The role of gap junctions in the excitability of the myometrial smooth muscle network
Sheldon, Rachel E.
Dysfunction of the myometrium is a major contributor to preterm labour. The current limitations to effective management of preterm labour is in large part due to our, as yet, incomplete insight into the mechanisms that underlie uterine excitability. The uterus goes through a period of activation towards the end of pregnancy during which the myometrium develops the ability to deliver the baby. Gap junctions are among the most important molecular entities involved in this activation process.\ud \ud In this thesis, a mathematical model based on FitzHugh-Nagumo dynamics is used to study the role that gap junctions play in controlling the excitability of the myometrium. Spatial heterogeneity is introduced into the network through stochastic assignment of coupling strengths based on physiological statistics.
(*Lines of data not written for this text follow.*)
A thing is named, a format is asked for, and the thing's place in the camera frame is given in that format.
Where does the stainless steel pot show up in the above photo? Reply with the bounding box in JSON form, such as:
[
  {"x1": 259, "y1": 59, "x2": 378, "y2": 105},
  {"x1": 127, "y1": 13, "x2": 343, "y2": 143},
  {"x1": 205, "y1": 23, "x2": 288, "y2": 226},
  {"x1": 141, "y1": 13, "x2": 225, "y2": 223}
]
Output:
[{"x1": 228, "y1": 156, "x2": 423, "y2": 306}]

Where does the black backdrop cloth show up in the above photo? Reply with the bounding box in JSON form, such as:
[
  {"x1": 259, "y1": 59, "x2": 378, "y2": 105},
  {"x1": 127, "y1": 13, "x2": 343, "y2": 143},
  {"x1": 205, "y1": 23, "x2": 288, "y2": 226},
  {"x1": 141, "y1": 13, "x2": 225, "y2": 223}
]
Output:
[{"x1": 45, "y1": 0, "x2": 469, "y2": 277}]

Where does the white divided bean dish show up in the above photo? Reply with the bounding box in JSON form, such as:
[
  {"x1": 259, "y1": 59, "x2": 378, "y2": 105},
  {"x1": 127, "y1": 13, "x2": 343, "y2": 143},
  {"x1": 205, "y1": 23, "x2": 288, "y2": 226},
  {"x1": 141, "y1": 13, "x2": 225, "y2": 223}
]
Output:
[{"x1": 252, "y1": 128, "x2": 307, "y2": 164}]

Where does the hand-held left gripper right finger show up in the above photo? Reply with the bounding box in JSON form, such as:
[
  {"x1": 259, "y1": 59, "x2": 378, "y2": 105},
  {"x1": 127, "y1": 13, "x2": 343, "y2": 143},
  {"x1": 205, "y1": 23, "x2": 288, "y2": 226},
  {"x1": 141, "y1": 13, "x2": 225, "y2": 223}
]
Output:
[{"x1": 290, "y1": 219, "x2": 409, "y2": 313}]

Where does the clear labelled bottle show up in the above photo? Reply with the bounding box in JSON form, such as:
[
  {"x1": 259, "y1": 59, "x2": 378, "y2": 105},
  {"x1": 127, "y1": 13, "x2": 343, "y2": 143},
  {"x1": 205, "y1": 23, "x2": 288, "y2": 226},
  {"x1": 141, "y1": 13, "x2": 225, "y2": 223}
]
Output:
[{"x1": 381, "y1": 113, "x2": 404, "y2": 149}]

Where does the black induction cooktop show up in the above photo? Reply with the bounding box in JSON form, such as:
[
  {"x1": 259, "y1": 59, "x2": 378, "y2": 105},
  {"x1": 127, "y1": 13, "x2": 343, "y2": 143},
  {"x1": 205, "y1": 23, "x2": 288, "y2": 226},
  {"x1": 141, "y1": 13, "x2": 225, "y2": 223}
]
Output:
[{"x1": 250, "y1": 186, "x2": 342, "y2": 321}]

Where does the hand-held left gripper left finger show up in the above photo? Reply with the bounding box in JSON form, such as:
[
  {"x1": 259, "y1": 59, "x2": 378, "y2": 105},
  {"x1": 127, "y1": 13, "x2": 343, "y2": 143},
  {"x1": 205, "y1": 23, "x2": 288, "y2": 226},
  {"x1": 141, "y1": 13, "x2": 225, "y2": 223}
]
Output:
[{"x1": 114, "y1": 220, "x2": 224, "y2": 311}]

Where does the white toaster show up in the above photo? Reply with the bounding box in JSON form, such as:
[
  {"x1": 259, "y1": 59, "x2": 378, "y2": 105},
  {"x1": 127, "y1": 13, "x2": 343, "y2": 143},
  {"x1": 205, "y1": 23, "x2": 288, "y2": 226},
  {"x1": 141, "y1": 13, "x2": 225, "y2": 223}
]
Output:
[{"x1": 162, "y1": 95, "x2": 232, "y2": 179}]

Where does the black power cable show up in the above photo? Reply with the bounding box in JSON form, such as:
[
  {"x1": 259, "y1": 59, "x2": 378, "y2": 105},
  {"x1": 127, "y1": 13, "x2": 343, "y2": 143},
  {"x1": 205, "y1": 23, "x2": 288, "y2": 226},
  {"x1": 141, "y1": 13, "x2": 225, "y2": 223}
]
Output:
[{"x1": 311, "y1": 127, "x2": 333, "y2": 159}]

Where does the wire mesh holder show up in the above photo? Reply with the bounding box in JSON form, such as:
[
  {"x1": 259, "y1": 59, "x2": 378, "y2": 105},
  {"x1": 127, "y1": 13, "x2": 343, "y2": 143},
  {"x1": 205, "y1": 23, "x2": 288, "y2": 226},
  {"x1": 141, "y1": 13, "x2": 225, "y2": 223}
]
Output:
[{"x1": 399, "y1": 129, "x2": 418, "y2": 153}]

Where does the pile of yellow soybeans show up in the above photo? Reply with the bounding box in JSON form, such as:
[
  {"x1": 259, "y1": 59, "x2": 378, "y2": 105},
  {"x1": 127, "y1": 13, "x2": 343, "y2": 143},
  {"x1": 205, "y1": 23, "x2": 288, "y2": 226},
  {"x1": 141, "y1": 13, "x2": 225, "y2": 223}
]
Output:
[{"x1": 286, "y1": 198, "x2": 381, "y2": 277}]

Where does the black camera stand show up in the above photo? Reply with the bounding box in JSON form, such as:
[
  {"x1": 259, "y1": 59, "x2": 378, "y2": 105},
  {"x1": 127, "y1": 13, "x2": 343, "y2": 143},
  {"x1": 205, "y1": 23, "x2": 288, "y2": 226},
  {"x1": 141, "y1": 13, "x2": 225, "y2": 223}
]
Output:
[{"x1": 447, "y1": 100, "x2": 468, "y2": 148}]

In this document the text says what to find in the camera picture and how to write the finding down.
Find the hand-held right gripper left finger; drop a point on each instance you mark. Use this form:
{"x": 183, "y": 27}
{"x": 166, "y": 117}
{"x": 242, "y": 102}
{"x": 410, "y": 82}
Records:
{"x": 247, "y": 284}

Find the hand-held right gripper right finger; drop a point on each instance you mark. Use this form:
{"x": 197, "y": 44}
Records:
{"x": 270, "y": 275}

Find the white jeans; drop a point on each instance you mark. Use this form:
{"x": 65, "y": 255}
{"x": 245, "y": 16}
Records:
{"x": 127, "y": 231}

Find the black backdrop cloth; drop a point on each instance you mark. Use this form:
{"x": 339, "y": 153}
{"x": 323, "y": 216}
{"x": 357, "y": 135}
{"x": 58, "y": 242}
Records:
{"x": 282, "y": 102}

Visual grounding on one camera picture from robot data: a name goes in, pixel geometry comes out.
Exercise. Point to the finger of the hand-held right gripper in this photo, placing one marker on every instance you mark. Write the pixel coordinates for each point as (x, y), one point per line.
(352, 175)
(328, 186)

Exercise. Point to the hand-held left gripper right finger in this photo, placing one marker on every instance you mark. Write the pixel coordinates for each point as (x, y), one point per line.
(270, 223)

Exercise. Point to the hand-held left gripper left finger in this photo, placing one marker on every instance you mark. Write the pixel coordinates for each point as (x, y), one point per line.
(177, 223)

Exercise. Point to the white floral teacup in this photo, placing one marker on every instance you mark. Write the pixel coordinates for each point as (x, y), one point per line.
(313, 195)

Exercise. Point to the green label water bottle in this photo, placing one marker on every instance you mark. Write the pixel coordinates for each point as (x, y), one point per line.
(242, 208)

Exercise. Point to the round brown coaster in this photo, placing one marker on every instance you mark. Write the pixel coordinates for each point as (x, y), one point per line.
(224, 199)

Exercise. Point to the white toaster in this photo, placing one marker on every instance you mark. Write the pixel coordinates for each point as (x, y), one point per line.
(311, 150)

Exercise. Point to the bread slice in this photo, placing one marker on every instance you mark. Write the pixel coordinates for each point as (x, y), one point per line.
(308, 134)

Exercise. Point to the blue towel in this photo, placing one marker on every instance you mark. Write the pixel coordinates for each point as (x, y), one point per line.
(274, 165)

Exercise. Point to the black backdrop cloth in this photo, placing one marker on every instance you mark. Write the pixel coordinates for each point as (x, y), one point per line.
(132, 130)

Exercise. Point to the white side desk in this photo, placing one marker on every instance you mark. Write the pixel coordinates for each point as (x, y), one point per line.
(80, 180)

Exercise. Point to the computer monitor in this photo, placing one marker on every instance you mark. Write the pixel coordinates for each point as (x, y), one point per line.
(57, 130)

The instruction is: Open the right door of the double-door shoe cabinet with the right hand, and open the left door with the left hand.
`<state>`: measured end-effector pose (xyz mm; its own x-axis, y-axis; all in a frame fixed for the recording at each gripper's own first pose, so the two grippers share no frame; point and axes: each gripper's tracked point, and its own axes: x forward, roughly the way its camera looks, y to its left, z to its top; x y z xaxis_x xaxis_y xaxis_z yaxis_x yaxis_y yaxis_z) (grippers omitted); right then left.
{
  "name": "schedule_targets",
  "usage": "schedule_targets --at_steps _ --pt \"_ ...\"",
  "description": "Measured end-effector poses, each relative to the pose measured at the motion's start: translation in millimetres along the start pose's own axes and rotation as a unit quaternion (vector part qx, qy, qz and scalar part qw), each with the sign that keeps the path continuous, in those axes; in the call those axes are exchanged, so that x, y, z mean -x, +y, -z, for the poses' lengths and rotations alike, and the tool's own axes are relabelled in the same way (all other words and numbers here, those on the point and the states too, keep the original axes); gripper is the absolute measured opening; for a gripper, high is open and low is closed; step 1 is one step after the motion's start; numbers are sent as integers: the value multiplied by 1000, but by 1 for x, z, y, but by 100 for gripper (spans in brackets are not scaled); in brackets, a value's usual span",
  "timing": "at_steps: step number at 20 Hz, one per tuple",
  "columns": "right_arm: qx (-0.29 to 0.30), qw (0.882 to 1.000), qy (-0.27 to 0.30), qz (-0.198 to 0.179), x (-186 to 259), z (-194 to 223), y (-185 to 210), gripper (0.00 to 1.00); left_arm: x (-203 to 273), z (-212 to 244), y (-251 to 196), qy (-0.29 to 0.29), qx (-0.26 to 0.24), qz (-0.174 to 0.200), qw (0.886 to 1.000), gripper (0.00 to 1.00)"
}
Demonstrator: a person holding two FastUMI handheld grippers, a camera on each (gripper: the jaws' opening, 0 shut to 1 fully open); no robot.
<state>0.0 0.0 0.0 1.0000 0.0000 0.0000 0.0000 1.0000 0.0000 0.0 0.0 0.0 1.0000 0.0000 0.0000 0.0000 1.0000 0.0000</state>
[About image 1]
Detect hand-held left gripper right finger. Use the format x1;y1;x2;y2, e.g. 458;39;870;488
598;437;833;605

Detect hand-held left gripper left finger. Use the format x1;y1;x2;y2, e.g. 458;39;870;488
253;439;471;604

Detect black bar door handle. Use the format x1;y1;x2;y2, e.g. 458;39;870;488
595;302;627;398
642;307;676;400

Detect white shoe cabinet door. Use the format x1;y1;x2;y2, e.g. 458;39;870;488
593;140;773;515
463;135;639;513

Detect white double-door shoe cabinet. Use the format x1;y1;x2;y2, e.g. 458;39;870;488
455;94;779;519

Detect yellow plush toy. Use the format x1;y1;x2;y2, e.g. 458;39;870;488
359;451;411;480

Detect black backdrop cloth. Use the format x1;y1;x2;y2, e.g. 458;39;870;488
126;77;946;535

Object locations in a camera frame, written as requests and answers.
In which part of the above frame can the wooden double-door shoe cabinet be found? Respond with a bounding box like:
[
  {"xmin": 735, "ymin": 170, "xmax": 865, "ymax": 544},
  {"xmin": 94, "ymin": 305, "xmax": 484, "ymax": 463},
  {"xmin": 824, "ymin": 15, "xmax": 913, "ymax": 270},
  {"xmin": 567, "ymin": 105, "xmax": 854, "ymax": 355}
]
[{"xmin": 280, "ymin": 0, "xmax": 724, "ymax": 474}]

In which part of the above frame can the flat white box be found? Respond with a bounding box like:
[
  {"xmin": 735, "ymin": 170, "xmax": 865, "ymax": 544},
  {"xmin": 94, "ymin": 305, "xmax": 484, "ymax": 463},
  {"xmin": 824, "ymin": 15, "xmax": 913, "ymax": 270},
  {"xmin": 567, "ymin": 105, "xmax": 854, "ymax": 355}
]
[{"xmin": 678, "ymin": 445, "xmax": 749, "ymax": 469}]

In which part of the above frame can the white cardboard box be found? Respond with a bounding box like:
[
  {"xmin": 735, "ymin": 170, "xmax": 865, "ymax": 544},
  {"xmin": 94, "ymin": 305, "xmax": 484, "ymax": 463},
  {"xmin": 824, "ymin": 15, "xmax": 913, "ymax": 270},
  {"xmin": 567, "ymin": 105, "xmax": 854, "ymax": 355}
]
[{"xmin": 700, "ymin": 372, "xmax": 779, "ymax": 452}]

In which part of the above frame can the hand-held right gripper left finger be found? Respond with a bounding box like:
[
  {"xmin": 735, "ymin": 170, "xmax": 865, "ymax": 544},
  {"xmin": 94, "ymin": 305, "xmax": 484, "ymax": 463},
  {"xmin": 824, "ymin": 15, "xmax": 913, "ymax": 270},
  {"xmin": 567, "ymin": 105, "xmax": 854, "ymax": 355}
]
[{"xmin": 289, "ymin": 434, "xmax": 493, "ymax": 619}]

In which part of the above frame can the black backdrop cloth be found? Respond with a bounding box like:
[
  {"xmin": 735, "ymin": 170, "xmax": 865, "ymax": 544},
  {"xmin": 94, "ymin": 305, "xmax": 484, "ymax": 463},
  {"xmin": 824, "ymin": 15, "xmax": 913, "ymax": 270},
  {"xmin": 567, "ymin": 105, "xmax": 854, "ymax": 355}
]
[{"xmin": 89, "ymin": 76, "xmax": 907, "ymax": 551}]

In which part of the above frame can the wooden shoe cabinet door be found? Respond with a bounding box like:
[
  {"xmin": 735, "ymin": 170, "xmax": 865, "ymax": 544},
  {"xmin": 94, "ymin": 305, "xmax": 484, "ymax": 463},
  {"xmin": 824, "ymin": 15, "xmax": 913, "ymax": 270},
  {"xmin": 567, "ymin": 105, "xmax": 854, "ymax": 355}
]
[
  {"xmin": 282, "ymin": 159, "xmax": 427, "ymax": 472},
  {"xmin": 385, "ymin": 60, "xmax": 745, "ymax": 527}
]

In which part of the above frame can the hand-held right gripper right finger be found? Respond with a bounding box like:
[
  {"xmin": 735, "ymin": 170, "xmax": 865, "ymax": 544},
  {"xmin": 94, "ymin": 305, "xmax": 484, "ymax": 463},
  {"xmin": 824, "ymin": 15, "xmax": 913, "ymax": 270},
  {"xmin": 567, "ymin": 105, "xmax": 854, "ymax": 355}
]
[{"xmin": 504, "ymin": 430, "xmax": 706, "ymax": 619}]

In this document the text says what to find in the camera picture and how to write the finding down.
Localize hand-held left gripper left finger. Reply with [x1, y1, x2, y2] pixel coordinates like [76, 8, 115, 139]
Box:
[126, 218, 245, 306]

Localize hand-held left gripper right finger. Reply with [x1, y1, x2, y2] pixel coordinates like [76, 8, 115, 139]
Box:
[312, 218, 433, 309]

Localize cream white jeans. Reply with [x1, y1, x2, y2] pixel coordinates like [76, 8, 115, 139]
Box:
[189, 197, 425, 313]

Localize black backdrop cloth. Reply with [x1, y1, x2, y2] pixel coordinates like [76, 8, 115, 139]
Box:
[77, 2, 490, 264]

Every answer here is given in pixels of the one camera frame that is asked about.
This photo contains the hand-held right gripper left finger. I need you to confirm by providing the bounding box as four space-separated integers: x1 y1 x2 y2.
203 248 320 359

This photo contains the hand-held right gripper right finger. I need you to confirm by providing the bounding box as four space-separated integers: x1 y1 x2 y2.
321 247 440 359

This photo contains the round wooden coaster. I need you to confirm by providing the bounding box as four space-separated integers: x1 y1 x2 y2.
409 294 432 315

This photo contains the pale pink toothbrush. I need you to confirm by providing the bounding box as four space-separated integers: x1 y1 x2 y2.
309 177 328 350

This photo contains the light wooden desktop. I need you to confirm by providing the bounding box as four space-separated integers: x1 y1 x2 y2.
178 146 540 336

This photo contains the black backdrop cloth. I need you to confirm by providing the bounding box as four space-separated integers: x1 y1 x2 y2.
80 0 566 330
It is demonstrated that heterogeneity amplifies the ability of a locally applied stimulus to generate global activity and that the ability of the stimulus to excite the network is strongly dependent on the local spatial correlation structure of the couplings. In networks driven by a pacemaker cell, large coupling strengths preclude activity by reducing the frequency of the stimulating oscillations.\ud \ud The model is extended to incorporate voltage-dependent gap junctions. It is established in the literature that gap-junctional conductance is dependent on the transjunctional voltage of neighbouring myocytes. Two conductance relationships have been observed corresponding to gap junctions composed of connexin-43 or connexin-45 proteins. It is demonstrated here that networks with only connexin-45 proteins are unable to exhibit global excitability whereas networks with connexin-43 proteins always display full activity. The mathematical models are supported by analysis of human and rat RNA expression data which shows that connexin-45 is down-regulated at term. It is hypothesised that connexin-45 blocks activity in the uterus throughout gestation, and is down-regulated at term to allow the uterus to deliver the powerful contractions associated with labour.